Felicity had kept up the computer patter, fingers flying. “Oh, yeah,” she said and turned the monitor toward him. He and Metal bent forward.

And shit. Sure enough, there was his front doorstep, front and center of the camera view of his neighbor across the street, Edward Crawford, a retired doctor. Isabel’s doorstep was at the edge, barely visible. But when she walked down the small paved path to her gate, she’d be visible.

Felicity scrolled, from vidcam to vidcam, and he got a choppy view of his side of the street down to the park, where security vidcams took over.

“Are these vidcams hackable by someone who’s not you?” he asked.

“Oh yeah,” Felicity said. “You’d need a little nimbleness and savvy but they are hackable. You don’t have to be me to do it.”

Again, she said that without false pride. She knew how good she was.

Joe swallowed. “Have they been hacked?”

Felicity frowned. “Now, that I can’t say. Because I’m assuming that whoever is doing this is pretty good. Good enough to cover his traces.” She gave a half smile. “Or her traces. I’m assuming it’s a guy, though.”

“Yeah.”

“You still have that same email address? You didn’t change it to Joe.Harris123 did you?”

Felicity had a thing with passwords and email addresses. All of her passwords were created using a randomizer—and she remembered them all—and her email address was impossible to guess.

“Yeah.” Joe rubbed the back of his neck. “You pounded that home to me. To all of us. So not only is this guy following me and following Isabel, he—”

“Has a stake in this. He cares for some reason,” Metal said.

“That’s the thing that has me worried.” Joe looked at his friend who was looking as grim as he felt. “Someone is watching us who cares. And reaching out and touching me. So, yeah, he’s saying I need to protect Isabel but how do I know he’s a friend?”

Felicity’s pretty face was scrunched up in thought. “I’m not too familiar with tactics, not like you guys are, but didn’t he just show his hand? For what purpose, if not to focus you on Isabel?”

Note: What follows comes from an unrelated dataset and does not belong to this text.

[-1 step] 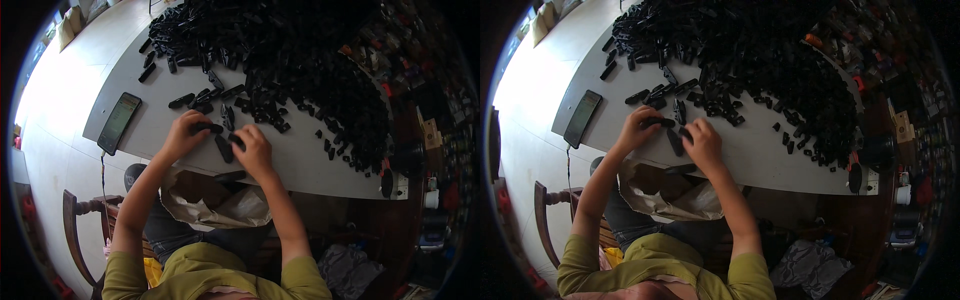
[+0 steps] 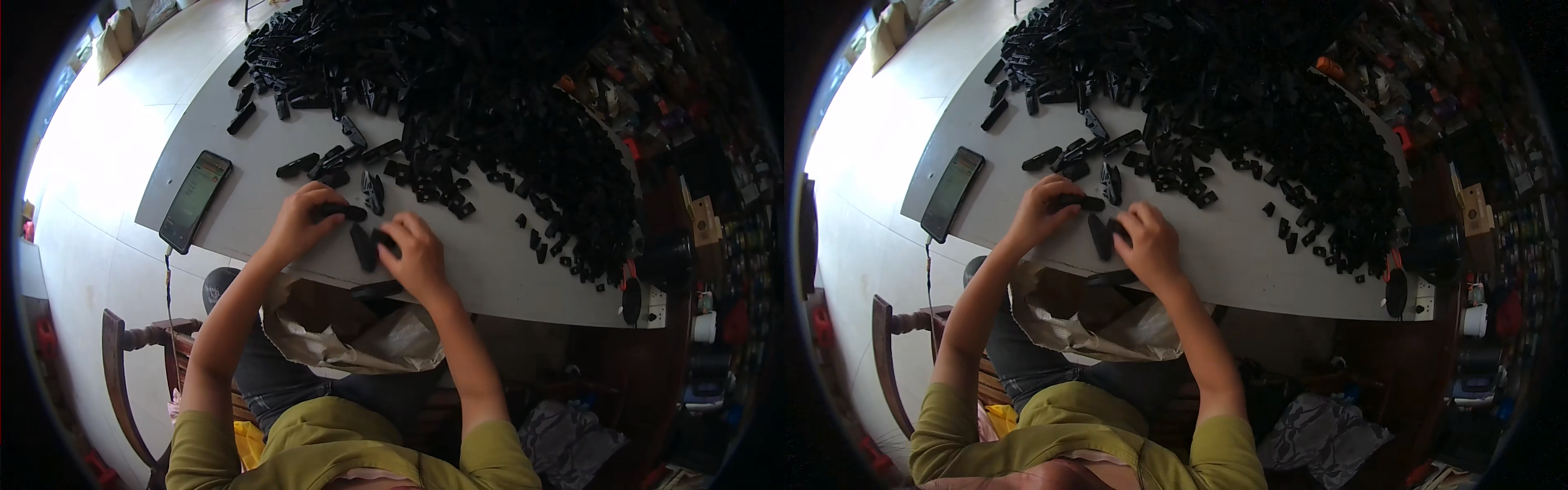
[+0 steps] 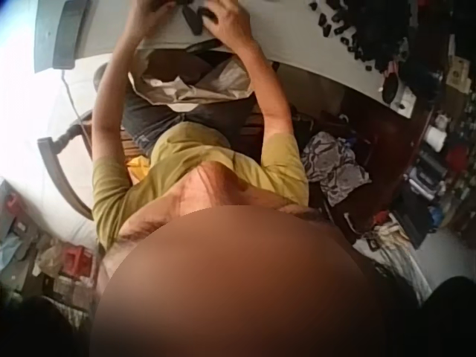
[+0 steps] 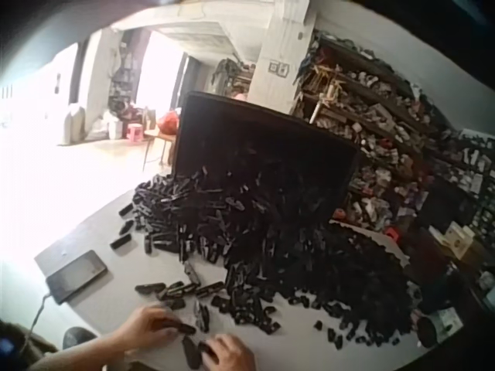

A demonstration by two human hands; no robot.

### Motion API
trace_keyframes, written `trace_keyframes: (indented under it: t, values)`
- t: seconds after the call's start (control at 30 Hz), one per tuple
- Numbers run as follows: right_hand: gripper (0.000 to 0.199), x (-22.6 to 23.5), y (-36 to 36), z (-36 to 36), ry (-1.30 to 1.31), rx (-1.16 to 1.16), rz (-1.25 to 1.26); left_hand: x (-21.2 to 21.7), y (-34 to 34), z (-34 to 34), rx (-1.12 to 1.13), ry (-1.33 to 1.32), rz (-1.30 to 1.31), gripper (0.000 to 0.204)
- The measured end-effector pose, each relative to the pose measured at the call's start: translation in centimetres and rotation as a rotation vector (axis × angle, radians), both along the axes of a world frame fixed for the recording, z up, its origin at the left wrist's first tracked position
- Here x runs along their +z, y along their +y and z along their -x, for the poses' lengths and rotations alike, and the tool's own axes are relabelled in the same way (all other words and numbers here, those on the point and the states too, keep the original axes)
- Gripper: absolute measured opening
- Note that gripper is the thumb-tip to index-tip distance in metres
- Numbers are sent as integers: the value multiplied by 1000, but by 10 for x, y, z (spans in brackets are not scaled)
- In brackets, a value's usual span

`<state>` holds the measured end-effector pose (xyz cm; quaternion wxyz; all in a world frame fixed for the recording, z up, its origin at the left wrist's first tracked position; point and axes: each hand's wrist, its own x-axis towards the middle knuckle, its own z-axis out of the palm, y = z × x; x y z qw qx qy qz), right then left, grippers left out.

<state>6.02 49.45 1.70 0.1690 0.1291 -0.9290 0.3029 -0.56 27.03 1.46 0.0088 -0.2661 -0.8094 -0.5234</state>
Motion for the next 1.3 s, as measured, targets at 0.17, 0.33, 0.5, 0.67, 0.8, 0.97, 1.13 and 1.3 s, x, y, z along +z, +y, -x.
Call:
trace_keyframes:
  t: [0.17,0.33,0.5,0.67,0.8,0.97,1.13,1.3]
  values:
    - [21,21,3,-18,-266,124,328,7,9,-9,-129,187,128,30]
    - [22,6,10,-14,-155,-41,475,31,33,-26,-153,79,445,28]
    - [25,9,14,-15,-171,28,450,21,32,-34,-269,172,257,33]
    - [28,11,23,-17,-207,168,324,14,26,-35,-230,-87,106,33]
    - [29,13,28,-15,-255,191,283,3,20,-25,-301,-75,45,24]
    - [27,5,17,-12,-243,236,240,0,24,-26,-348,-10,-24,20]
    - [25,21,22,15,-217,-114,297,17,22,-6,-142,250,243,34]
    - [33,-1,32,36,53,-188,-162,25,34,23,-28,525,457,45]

“And you’re already pretty focused,” Metal said, jabbing Joe with an elbow. Metal was a strong guy and his elbow jabs would knock over a lesser man. Joe wasn’t going to give him the satisfaction of budging.

“I mean, what does he have to gain?” Felicity persisted. “So I think we’re going to have to take this message at face value.” She held up a slender hand and started counting the points off her fingers. “One, he’s probably not in town. He’s at a different location and can’t make it in time if she needs immediate help. Two, he’s on Isabel’s side. I think we need to simply assume that. Otherwise the message makes no sense. Because if he wanted to hurt her, he wouldn’t have alerted you to his presence. Three, he’s been able to peg Joe as a good guy and as someone who has a stake in Isabel’s safety. To reveal himself like that to Joe, he has to have done some digging. Though Joe’s military history is probably heavily redacted as to specific missions, the facts are publicly available. He’d know you were a SEAL. And he trusts you. So I guess in a way we’re starting to get a picture of him.”